__Given data__
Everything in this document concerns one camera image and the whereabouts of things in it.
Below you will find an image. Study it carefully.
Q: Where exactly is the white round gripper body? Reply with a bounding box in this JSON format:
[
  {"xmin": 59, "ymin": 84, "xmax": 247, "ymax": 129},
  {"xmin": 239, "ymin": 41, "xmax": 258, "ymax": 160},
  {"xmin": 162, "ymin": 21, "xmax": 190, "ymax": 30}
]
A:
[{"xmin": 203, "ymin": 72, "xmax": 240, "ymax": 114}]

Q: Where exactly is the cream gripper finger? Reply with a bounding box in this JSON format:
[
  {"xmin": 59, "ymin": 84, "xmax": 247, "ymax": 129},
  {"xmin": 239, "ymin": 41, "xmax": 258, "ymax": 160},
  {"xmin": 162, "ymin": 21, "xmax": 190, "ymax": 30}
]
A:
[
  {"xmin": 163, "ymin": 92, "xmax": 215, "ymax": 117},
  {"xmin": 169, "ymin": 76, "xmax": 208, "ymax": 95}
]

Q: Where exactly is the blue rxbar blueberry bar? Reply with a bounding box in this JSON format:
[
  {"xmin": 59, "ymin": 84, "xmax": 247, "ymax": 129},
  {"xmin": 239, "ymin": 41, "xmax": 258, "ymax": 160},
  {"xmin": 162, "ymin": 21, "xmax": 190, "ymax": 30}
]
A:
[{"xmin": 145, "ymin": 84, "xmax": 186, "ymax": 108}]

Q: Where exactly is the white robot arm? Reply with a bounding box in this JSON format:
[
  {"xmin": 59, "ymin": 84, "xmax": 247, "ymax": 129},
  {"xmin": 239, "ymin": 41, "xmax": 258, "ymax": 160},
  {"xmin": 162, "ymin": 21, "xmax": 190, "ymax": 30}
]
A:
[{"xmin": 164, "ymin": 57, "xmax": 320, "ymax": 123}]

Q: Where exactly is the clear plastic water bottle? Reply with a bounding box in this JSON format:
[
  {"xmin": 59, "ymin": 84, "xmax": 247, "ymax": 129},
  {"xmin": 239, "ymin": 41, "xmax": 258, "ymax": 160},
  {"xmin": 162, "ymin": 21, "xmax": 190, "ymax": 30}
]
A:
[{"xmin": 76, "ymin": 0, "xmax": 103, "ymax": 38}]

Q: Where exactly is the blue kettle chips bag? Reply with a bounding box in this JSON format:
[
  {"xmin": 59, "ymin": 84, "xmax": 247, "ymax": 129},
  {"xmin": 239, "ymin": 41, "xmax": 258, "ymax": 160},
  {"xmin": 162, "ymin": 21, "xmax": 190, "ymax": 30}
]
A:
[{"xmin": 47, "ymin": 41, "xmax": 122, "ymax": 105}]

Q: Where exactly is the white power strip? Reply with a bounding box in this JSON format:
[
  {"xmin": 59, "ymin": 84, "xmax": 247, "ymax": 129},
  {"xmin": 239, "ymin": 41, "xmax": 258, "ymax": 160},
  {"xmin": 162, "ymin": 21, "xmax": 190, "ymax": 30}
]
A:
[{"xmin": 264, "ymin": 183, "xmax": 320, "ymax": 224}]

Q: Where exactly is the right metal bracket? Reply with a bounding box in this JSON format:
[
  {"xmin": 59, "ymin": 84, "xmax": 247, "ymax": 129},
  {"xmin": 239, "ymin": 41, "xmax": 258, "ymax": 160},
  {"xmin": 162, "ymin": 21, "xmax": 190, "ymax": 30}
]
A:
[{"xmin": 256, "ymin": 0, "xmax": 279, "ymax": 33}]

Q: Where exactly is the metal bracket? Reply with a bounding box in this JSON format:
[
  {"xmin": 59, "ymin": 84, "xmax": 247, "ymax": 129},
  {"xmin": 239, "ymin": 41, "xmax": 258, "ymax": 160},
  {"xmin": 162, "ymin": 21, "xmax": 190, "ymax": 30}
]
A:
--
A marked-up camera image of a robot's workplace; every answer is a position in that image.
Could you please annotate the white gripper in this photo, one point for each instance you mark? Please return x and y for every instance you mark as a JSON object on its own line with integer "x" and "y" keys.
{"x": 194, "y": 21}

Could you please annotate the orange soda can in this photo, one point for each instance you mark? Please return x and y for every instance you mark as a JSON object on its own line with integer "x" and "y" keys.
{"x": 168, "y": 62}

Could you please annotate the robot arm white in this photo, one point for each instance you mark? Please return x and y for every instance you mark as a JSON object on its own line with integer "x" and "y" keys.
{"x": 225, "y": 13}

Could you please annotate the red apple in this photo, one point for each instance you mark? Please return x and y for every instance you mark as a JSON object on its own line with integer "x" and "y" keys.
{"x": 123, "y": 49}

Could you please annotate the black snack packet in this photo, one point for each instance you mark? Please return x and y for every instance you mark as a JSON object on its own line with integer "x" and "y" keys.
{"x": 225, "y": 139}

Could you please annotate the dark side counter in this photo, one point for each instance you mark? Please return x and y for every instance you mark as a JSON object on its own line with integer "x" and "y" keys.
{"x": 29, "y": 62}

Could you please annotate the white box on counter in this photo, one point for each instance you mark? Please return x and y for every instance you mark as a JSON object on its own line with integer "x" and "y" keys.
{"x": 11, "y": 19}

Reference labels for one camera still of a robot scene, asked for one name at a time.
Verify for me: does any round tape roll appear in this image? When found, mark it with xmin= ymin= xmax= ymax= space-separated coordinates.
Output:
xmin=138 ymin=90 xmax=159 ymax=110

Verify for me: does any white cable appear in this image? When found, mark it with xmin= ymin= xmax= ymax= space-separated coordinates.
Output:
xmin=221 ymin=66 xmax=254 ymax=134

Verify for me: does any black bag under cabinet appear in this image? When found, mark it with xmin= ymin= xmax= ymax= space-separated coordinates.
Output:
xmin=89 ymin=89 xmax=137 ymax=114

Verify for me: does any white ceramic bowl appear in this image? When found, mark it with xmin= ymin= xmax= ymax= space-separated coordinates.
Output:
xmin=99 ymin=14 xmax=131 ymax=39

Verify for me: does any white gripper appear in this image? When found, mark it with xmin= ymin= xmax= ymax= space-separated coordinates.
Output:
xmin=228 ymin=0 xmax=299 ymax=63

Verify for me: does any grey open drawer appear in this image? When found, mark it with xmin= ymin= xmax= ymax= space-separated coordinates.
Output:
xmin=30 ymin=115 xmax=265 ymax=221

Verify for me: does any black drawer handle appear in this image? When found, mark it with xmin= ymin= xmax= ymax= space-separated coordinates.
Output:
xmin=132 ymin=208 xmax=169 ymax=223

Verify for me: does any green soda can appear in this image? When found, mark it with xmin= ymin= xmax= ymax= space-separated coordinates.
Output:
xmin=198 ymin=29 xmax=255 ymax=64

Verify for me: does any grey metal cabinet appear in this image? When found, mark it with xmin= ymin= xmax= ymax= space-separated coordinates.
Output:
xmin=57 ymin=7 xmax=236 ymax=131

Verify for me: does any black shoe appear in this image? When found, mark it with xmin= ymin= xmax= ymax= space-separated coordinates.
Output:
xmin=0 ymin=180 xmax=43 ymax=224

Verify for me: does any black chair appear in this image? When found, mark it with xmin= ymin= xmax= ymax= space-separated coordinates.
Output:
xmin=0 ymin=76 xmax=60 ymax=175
--
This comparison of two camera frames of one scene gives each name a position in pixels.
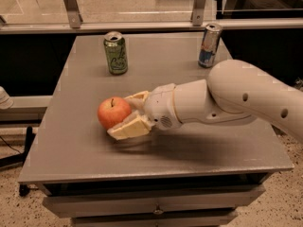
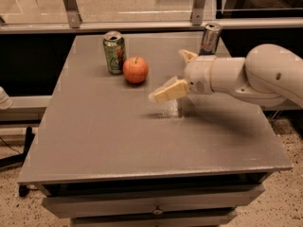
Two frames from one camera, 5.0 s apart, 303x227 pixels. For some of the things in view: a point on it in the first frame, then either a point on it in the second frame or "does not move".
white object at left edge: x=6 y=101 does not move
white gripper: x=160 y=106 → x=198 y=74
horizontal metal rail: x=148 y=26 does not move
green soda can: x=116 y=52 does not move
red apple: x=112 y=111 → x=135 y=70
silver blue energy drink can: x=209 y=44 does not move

__What you will do__
The lines to return are those in the entries above that hold "round".

__Solution to the problem__
Q: Where exactly is the white round gripper body? Reply with a bounding box in this JSON format:
Verify for me: does any round tape roll appear in this image? When found, mark it with xmin= ymin= xmax= ymax= space-separated coordinates.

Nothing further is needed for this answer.